-- Opening Marker --
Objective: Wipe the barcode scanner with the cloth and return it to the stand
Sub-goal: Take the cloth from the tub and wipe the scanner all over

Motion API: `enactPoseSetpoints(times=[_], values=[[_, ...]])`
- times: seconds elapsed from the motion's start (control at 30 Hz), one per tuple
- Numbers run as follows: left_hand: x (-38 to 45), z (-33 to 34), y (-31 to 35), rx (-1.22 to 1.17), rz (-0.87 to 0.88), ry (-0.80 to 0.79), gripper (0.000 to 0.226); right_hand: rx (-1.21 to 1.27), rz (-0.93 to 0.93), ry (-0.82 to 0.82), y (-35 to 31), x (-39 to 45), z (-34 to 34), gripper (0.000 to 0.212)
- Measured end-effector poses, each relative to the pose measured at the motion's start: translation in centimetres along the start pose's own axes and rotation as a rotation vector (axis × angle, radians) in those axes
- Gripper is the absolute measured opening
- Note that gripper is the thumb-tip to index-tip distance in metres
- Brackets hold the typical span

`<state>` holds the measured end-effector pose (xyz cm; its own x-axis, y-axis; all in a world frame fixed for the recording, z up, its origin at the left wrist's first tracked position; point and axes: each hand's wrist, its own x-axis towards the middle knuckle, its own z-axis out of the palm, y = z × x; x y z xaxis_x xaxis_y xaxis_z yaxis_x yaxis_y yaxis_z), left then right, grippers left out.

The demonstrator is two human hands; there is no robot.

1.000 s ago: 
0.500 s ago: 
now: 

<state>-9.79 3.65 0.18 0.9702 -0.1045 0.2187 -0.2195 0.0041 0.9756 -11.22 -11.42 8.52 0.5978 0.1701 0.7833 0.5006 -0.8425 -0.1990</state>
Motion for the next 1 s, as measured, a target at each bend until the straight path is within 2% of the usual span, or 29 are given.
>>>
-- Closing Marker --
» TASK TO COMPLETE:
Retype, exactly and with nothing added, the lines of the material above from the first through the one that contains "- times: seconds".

» EXERCISE RESPONSE:
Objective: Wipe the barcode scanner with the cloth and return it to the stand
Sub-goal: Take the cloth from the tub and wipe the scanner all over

Motion API: `enactPoseSetpoints(times=[_], values=[[_, ...]])`
- times: seconds elapsed from the motion's start (control at 30 Hz), one per tuple

What this exercise asked for has been supplied.